Scan the records for "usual" and copy each line that contains it.

[Dataset extract]

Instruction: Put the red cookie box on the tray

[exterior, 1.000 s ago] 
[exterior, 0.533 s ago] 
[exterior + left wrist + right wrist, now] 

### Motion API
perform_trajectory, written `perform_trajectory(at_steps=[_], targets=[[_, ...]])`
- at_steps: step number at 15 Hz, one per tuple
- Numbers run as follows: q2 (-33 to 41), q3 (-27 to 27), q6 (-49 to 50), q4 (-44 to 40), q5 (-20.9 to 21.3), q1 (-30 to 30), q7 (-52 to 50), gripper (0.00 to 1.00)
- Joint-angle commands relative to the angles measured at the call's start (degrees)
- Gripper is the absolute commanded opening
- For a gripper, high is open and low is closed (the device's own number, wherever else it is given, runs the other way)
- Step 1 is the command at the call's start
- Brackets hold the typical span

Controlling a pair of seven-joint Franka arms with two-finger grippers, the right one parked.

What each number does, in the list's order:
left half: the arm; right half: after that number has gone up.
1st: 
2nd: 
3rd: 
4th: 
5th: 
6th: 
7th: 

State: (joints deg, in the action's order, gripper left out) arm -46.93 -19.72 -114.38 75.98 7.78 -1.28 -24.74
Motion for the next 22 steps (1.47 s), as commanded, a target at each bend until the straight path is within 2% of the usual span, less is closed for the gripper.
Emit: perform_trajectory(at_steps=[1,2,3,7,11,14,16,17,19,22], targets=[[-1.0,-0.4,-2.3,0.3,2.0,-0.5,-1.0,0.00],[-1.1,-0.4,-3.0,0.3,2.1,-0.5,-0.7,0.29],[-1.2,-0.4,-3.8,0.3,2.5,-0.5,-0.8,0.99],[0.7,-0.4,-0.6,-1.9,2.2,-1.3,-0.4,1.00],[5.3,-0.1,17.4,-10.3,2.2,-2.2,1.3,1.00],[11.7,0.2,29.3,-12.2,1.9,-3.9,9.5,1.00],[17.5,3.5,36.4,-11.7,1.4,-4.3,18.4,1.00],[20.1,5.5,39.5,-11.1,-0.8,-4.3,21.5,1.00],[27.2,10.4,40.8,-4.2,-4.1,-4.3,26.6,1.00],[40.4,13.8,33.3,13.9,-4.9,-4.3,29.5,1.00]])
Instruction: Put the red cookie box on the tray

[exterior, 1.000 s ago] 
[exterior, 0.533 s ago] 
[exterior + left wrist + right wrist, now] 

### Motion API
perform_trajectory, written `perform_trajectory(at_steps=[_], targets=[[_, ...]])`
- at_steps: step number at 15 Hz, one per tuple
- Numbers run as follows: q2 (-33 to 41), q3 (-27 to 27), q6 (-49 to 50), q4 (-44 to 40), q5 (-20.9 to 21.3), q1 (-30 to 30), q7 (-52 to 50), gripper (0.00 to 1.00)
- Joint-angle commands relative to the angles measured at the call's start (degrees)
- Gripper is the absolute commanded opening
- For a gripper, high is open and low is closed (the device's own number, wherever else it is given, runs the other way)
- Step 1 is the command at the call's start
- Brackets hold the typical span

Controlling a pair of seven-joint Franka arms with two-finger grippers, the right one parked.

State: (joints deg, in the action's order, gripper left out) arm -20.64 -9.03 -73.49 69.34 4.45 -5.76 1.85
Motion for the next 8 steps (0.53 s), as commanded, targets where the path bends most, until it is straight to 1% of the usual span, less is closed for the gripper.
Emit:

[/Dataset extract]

> _Exercise result_
Motion for the next 22 steps (1.47 s), as commanded, a target at each bend until the straight path is within 2% of the usual span, less is closed for the gripper.
Motion for the next 8 steps (0.53 s), as commanded, targets where the path bends most, until it is straight to 1% of the usual span, less is closed for the gripper.

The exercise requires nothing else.